うわぁ、よりにもよって第二種人類か。気力を振り絞って呼吸の有無だけ確認する。


「生きてる、な」


 予測というか、予感でしかないけど、こいつは多分、脱走した者の一人なのだと思う。同時に、末恐ろしい予感が俺の背筋を冷やす。


 もしかしたら、ルネ美は事と次第によっては俺に始末を付ける為に後を尾けていたのかも知れない。


「一体、何者なんだ……?」


 ルネ美が消えていった闇に問いかけるも、答えが返ってくる事は無かった。


 脱走者を両方連れ戻るのは後の処理を考えると面倒だから、第二種人類の方を選択する事にした。


 最たる理由としては、先に捕らえた二人が連携していたのは間違いなく、彼女まで誰かと連携して動いていた事が判明すれば、脱走者の協調がほぼ確定するからだ。


 捕われるまでの流れも聞ければ、ルネ美について何か解るかも知れないし。男の方は外に残しておき、トトに後始末を託す。


 第二種人類の運搬を侵入口までは秋穂さんに頼んで、そこからはふくちゃんに任せた。自室に戻って、一段落。椅子に座って緊張を解いていると、キッチンの方から秋穂さんがやってくる。


「お疲れ様」


 飲み物を差し入れて来たので、俺は半ばびくびくしながらそれを受け取る。


「ありがとうございます。近いので離れてくれ」


「おお、これはすまない。
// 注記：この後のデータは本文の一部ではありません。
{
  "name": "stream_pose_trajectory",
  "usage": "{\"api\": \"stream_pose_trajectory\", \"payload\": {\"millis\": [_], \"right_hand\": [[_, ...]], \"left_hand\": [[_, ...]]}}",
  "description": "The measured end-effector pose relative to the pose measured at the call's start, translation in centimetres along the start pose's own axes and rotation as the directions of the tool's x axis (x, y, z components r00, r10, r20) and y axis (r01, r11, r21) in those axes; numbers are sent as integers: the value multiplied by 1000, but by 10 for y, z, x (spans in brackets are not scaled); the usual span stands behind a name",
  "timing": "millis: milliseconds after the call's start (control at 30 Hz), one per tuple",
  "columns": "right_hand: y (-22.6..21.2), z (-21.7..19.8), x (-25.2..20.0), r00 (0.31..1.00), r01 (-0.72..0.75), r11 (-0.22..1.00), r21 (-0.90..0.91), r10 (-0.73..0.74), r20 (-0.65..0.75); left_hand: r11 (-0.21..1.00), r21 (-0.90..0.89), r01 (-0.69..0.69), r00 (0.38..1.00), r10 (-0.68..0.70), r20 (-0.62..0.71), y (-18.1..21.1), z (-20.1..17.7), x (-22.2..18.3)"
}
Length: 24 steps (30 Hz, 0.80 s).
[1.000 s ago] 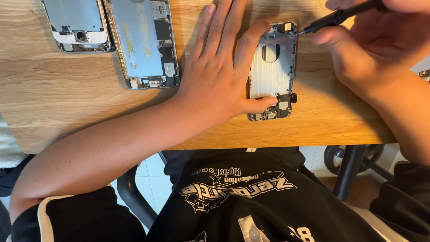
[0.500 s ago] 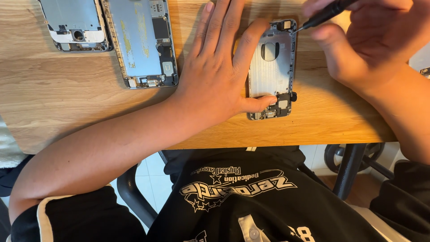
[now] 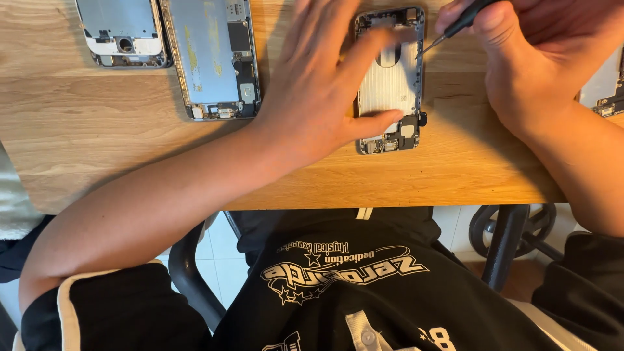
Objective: Securing a motherboard into a mobile phone chassis using a precision screwdriver.
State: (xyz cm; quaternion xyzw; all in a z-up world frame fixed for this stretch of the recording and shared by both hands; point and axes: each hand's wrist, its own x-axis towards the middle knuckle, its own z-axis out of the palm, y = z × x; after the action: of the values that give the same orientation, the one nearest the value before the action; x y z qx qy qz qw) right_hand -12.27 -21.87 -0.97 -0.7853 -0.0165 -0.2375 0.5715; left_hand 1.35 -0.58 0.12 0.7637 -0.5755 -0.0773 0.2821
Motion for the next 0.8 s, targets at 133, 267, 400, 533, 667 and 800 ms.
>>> {"api": "stream_pose_trajectory", "payload": {"millis": [133,267,400,533,667,800], "right_hand": [[1,4,-1,1000,-7,999,53,8,-16],[-1,6,-4,1000,11,998,56,-11,-1],[-1,4,-10,998,-53,996,68,55,-29],[-10,-2,-5,994,61,996,-68,-54,98],[-6,-7,3,932,216,976,7,-208,296],[-2,-8,0,932,217,972,85,-233,277]], "left_hand": [[972,-221,-73,989,42,-144,2,1,1],[962,-268,-44,983,-6,-181,7,1,2],[968,-238,-85,968,23,-251,6,0,5],[987,-34,-160,952,145,-269,-8,6,3],[988,94,-119,969,137,-208,-6,2,-1],[974,184,-132,966,168,-195,-6,0,-3]]}}
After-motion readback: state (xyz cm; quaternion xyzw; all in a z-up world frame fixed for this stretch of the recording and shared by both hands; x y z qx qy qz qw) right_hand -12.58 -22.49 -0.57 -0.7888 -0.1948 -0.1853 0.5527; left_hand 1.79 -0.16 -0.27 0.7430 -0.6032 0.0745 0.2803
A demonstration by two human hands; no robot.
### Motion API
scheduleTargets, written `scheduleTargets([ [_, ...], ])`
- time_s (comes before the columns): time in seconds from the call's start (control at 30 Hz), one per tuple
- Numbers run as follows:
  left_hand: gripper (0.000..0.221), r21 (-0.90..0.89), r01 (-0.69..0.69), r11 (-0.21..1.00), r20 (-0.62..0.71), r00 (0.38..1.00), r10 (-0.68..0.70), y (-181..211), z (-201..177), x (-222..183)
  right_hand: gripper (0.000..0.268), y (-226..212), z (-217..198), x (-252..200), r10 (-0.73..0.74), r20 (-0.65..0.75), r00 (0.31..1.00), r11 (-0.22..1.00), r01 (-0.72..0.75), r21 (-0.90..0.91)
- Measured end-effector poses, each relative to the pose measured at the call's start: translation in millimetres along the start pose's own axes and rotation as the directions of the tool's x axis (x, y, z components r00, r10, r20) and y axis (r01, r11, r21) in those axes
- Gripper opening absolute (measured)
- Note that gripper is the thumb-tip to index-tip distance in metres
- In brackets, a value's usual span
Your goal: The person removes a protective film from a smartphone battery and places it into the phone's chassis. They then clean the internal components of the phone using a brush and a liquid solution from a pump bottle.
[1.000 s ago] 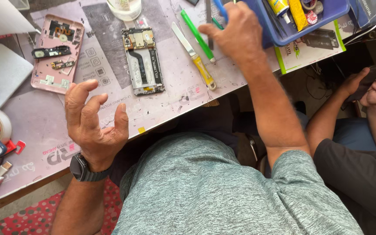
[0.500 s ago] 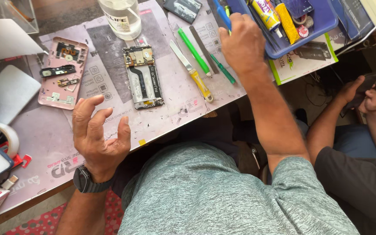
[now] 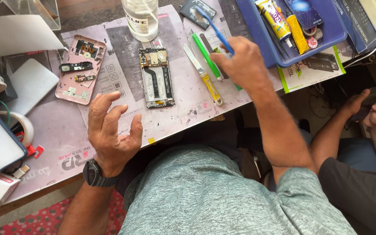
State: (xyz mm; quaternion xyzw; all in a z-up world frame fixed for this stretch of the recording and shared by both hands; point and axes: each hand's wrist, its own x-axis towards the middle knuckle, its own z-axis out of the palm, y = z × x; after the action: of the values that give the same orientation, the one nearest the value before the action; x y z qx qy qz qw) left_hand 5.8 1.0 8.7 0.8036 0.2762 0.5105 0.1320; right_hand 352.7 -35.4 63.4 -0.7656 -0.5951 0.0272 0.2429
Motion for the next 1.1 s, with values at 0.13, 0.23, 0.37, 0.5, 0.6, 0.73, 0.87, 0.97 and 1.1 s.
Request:
scheduleTargets([
  [0.13,0.033,0.006,0.027,1.000,-0.015,1.000,-0.027,1.7,-3.4,-2.5,0.043,-14.8,10.5,11.3,0.187,0.170,0.967,0.981,-0.193,0.015],
  [0.23,0.033,0.001,0.038,0.999,-0.028,0.999,-0.038,0.7,-3.2,-1.8,0.033,3.2,14.8,26.3,-0.031,0.012,0.999,1.000,0.031,0.000],
  [0.37,0.032,0.001,0.031,1.000,-0.022,0.999,-0.031,-0.7,-1.7,-0.2,0.038,31.1,29.1,85.9,-0.207,-0.181,0.962,0.976,0.190,-0.107],
  [0.5,0.029,0.022,0.038,0.999,-0.039,0.999,-0.037,-0.5,-2.7,-1.2,0.052,39.7,44.7,119.7,-0.048,-0.068,0.997,0.996,0.042,-0.081],
  [0.6,0.028,-0.001,0.031,1.000,-0.085,0.996,-0.031,-6.3,0.7,-1.4,0.060,48.7,41.2,119.3,-0.073,-0.019,0.997,0.995,0.071,-0.072],
  [0.73,0.025,0.012,0.027,1.000,-0.222,0.975,-0.023,-0.1,-8.6,-2.3,0.040,58.4,17.2,77.4,0.064,0.040,0.997,0.995,-0.067,0.075],
  [0.87,0.027,0.168,0.188,0.968,-0.390,0.914,-0.109,2.6,-37.9,-4.1,0.036,29.6,3.8,10.0,0.294,0.090,0.951,0.362,-0.198,0.911],
  [0.97,0.027,0.046,0.324,0.945,-0.312,0.903,-0.294,-4.1,-57.3,-8.4,0.025,-16.9,16.4,-25.9,0.211,0.155,0.965,0.300,-0.214,0.930],
  [1.1,0.032,-0.288,0.551,0.783,0.013,0.820,-0.572,-7.3,-56.2,-12.6,0.033,-102.2,63.7,-56.7,0.094,0.425,0.901,0.320,-0.431,0.843],
])
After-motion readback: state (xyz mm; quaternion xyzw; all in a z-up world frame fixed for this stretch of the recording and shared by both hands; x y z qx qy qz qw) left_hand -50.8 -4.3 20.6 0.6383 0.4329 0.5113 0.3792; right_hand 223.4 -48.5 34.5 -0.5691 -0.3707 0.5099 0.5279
私も緊張していたみたいだ。安心して失念していたよ」


「危険な役割は任せてないと思うんですけど」


「心配していたからな。待つだけと言うのも、なかなか堪えるんだ。力になれない自分が歯痒いと思ったよ」


 そういうのも、あるか。それこそ、人によっては実行する方が楽な場合もあるんだろう。


「無事で何よりだよ。それに、一方的に交わした約束も守ってくれたみたいだな」


「まぁ……」


 それを話題に出されると決まりが悪くなる。


「必要に迫られなかったってのが大きい。もし、相手の数が多かったり、復路で襲撃されてたら、俺達は間違いなく破っていたと思う」


「必要なら良いとは言わないが、私はそれで良いと思っている。君に危険な目にあって欲しい訳ではないからな」


 また自然体で、そんな事を言って笑顔を浮かべる秋穂さん。なんというか、そういう台詞を言われるとこっちが照れるから自重して欲しい。


「このご時世、罪人であれ『相手を殺めるな』なんて、俺じゃなきゃ普通は一笑に附されておしまいだからな」


 そんな俺のささやかな反撃に、秋穂さんは間髪入れずに。


「明智くんが相手にしてくれるなら、問題ないな」


 そう言って、また相好を崩した。